This work addresses the distributed quantum circuit (DQC) scheduling problem in near- to mid-term quantum clouds, characterized by heterogeneous multi-QPU architectures, absence of dedicated quantum networks, and stringent execution deadline constraints. Method: We propose the first deadline-aware DQC scheduling framework, jointly optimizing subcircuit dependency resolution and shot allocation; introduce a lightweight line-cutting strategy to minimize inter-QPU communication overhead; and employ simulated annealing to compute deadline-aware schedules compatible with classical communication and local-operation architectures. Contribution/Results: To our knowledge, this is the first work to co-optimize user-specified deadlines with sampling resource allocation. Our approach significantly improves completion rates for urgent tasks: it increases service request handling by 12.8% under emergency conditions, boosts average throughput by 8.16–25.38%, and reduces overall execution span.

Distributed quantum computing (DQC) enables scalable quantum computations by distributing large quantum circuits on multiple quantum processing units (QPUs) in the quantum cloud. In DQC, after partitioning quantum circuits, they must be scheduled and executed on heterogenous QPUs while balancing latency, overhead, QPU communication resource limits. However, since fully functioning quantum communication networks have not been realized yet, near-term quantum clouds will only rely on local operations and classical communication settings between QPUs, without entangled quantum links. Additionally, existing DQC scheduling frameworks do not account for user-defined execution deadlines and adopt inefficient wire cutting techniques. Accordingly, in this work, a deadline aware DQC scheduling framework with efficient wire cutting for near-term quantum cloud is proposed.

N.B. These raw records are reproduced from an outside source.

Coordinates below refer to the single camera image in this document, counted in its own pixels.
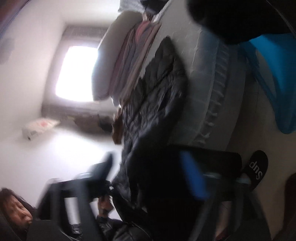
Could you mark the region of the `left hand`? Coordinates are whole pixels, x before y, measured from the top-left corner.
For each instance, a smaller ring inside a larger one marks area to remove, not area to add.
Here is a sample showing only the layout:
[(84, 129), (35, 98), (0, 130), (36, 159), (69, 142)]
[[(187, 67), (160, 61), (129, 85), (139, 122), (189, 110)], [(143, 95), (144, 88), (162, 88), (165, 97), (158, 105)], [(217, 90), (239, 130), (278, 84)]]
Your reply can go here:
[(100, 196), (98, 198), (98, 210), (99, 216), (103, 218), (108, 218), (109, 214), (114, 209), (113, 204), (111, 203), (111, 199), (109, 195)]

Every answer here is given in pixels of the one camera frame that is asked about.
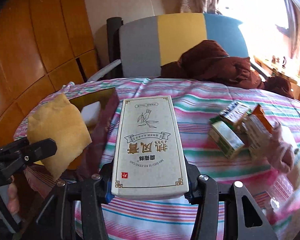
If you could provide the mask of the pink sock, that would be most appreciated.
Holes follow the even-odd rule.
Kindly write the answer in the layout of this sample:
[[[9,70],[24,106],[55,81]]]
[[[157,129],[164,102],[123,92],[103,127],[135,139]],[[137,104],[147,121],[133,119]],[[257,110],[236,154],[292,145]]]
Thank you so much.
[[[275,122],[272,133],[266,139],[264,156],[270,165],[280,173],[288,174],[293,168],[293,147],[283,139],[282,125],[279,122]]]

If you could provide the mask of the white herbal plaster box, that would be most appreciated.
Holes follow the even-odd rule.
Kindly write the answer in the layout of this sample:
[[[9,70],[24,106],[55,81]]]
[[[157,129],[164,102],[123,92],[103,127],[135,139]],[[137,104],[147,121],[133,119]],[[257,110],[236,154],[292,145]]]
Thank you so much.
[[[117,131],[111,193],[132,200],[178,198],[189,190],[169,95],[125,99]]]

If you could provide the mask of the pink plastic hair roller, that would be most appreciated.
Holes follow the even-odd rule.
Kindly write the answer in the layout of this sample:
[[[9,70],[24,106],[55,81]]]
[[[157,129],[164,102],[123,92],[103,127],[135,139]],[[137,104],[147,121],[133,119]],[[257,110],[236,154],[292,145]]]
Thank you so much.
[[[266,192],[270,197],[270,207],[274,211],[280,211],[293,194],[293,185],[285,174],[280,174],[268,186]]]

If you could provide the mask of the white sponge block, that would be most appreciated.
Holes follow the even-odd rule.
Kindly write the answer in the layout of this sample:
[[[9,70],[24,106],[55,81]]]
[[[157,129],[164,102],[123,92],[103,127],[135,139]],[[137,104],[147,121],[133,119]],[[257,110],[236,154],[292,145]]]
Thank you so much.
[[[81,116],[87,127],[92,127],[97,124],[100,111],[101,103],[99,101],[84,106],[82,108]]]

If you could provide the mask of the green white medicine box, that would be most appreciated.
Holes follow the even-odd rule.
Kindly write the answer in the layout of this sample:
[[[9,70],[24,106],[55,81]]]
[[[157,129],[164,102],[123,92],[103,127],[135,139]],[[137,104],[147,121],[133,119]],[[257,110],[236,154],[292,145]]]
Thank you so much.
[[[209,136],[228,159],[233,159],[244,147],[244,142],[223,121],[211,125]]]

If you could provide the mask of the yellow striped sock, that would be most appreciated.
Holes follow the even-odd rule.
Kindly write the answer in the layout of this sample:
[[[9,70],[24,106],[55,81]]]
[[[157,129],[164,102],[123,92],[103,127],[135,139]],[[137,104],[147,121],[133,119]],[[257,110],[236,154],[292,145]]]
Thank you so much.
[[[293,190],[296,191],[300,187],[300,149],[294,150],[294,165],[291,171],[287,174]]]

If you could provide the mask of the dark red storage box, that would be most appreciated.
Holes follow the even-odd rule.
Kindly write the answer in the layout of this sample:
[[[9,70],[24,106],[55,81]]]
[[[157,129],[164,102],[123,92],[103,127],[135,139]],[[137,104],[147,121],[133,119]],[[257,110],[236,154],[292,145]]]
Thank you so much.
[[[76,177],[79,180],[90,178],[98,173],[103,152],[106,148],[110,124],[115,111],[120,103],[115,88],[99,90],[90,94],[81,95],[71,99],[70,102],[79,110],[95,102],[101,103],[101,110],[96,124],[89,128],[92,143],[88,145],[83,153],[73,161],[77,165]]]

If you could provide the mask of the barcode small box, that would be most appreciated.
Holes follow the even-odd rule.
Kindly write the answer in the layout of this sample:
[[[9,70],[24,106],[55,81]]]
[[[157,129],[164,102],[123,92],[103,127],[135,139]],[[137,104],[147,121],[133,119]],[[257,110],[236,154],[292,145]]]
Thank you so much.
[[[224,122],[236,128],[249,112],[250,107],[248,105],[241,101],[233,101],[219,113],[219,116]]]

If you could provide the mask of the orange snack packet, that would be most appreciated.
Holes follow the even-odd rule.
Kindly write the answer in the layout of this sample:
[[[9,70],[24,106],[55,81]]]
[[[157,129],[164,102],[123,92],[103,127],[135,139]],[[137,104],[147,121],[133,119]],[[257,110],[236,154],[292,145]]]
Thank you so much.
[[[252,114],[255,115],[258,120],[260,120],[261,124],[265,127],[265,129],[271,134],[273,132],[273,127],[265,116],[264,110],[260,104],[258,104]]]

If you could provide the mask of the wooden wardrobe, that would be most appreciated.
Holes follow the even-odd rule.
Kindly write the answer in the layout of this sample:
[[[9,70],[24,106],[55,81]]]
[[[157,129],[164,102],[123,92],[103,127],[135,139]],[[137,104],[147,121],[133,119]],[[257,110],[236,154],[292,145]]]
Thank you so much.
[[[6,0],[0,7],[0,145],[46,96],[98,71],[84,0]]]

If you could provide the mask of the wooden desk by window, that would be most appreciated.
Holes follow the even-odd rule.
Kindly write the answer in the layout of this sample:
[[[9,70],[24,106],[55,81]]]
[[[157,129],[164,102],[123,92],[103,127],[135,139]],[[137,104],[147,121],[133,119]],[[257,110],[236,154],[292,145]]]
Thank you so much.
[[[298,77],[293,71],[283,68],[281,63],[272,63],[271,60],[263,58],[260,59],[257,56],[254,56],[254,62],[269,75],[279,75],[300,87],[300,77]]]

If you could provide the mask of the dark red jacket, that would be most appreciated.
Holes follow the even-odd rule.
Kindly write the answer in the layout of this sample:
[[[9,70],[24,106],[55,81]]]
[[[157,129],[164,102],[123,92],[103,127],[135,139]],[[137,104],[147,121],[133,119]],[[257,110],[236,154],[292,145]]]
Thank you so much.
[[[178,61],[161,66],[160,77],[209,81],[243,89],[264,89],[294,98],[289,81],[280,76],[262,81],[258,72],[250,68],[249,57],[229,56],[216,41],[203,40],[183,53]]]

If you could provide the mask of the grey yellow blue chair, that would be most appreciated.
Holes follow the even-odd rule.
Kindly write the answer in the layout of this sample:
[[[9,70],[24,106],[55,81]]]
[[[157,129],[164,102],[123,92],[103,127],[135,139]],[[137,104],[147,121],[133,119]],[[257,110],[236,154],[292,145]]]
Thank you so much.
[[[124,23],[107,19],[110,63],[89,78],[97,81],[109,73],[113,78],[160,75],[161,67],[203,40],[214,40],[230,55],[248,57],[240,26],[242,22],[219,14],[177,13],[141,18]]]

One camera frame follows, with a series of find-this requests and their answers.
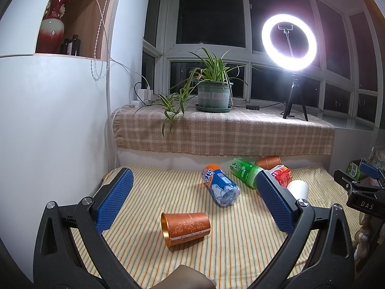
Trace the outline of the spider plant in green pot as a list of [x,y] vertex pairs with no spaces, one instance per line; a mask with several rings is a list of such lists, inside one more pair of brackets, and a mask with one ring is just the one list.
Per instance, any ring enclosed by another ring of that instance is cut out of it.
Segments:
[[201,54],[197,51],[191,52],[199,61],[199,65],[190,68],[187,78],[172,86],[166,95],[157,95],[155,104],[160,106],[164,113],[162,136],[165,135],[167,127],[170,130],[173,128],[178,116],[185,115],[193,93],[196,93],[198,98],[196,106],[199,112],[227,113],[234,105],[234,81],[245,82],[239,75],[246,65],[227,63],[225,54],[218,56],[205,47],[201,47],[200,51]]

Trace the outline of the green label plastic bottle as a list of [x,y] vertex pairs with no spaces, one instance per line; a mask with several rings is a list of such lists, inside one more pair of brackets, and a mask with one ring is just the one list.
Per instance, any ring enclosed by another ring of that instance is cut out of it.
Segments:
[[230,164],[230,172],[252,189],[257,188],[257,175],[263,168],[243,158],[234,158]]

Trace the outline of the blue label plastic bottle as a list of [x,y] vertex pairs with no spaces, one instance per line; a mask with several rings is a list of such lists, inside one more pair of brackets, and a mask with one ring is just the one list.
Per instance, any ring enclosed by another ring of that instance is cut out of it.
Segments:
[[216,164],[203,169],[202,179],[214,201],[221,207],[234,204],[240,195],[239,187]]

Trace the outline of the white power strip with chargers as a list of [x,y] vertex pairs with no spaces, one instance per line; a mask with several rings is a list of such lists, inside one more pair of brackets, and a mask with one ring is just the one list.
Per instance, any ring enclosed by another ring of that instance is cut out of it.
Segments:
[[154,98],[154,93],[153,89],[148,86],[146,89],[141,89],[137,88],[138,85],[141,85],[141,82],[137,82],[134,85],[134,93],[136,100],[133,100],[131,102],[131,106],[135,108],[139,108],[142,106],[148,106],[152,105],[154,103],[153,98]]

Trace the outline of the red white ceramic vase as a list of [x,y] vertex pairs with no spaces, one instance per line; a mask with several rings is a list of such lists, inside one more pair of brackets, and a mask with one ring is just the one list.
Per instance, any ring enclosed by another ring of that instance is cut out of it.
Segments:
[[63,35],[65,5],[72,0],[49,0],[44,13],[37,40],[36,53],[56,53]]

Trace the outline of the striped yellow table cloth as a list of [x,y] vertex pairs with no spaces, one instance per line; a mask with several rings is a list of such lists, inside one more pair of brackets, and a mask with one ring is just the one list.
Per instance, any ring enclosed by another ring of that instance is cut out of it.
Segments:
[[[287,237],[257,191],[241,181],[236,202],[221,207],[199,171],[135,164],[130,169],[133,188],[103,237],[142,288],[158,284],[180,265],[215,280],[218,288],[247,288]],[[204,213],[210,233],[168,247],[161,227],[164,213]]]

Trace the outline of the green cardboard box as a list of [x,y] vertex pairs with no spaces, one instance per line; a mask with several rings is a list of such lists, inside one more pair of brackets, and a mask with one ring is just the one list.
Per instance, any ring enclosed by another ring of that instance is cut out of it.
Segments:
[[350,161],[346,173],[357,181],[365,179],[366,177],[368,177],[368,175],[359,169],[359,165],[365,162],[366,160],[364,158]]

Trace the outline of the dark bottle on shelf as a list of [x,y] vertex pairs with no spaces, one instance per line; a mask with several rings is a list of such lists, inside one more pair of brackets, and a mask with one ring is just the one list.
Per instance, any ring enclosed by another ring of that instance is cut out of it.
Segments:
[[80,56],[81,40],[78,35],[73,35],[71,39],[64,39],[60,45],[59,53],[63,55]]

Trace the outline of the orange patterned metal cup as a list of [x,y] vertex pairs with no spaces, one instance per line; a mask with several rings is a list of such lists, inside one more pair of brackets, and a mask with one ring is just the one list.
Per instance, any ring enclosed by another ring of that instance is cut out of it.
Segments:
[[160,221],[167,247],[200,239],[211,232],[205,213],[162,213]]

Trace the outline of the red label plastic bottle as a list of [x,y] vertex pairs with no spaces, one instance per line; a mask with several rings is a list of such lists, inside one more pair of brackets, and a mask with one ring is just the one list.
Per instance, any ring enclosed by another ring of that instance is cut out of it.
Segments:
[[285,165],[277,165],[270,169],[269,172],[282,187],[287,187],[292,181],[292,171]]

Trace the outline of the beige plaid sill cloth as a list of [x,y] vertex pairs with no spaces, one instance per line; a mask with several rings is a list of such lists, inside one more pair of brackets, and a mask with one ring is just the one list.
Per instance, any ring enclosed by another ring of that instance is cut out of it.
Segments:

The proposed framework schedules partitioned quantum subcircuits while accounting for circuit deadlines and QPU capacity limits. It also captures dependencies between partitioned subcircuits and distributes the execution of the sampling shots on different QPUs to have efficient wire cutting and faster execution. In this regard, a deadline-aware circuit scheduling optimization problem is formulated, and solved using simulated annealing. Simulation results show a marked improvement over existing shot-agnostic frameworks under urgent deadlines, reaching a 12.8% increase in requests served before their deadlines. Additionally, the proposed framework serves 8.16% more requests, on average, compared to state-of-the-art dependency-agnostic baseline frameworks, and by 9.60% versus the dependency-and-shot-agnostic baseline, all while achieving a smaller makespan of the DQC execution. Moreover, the proposed framework serves 23.7%, 24.5%, and 25.38% more requests compared to greedy, list scheduling, and random schedulers, respectively.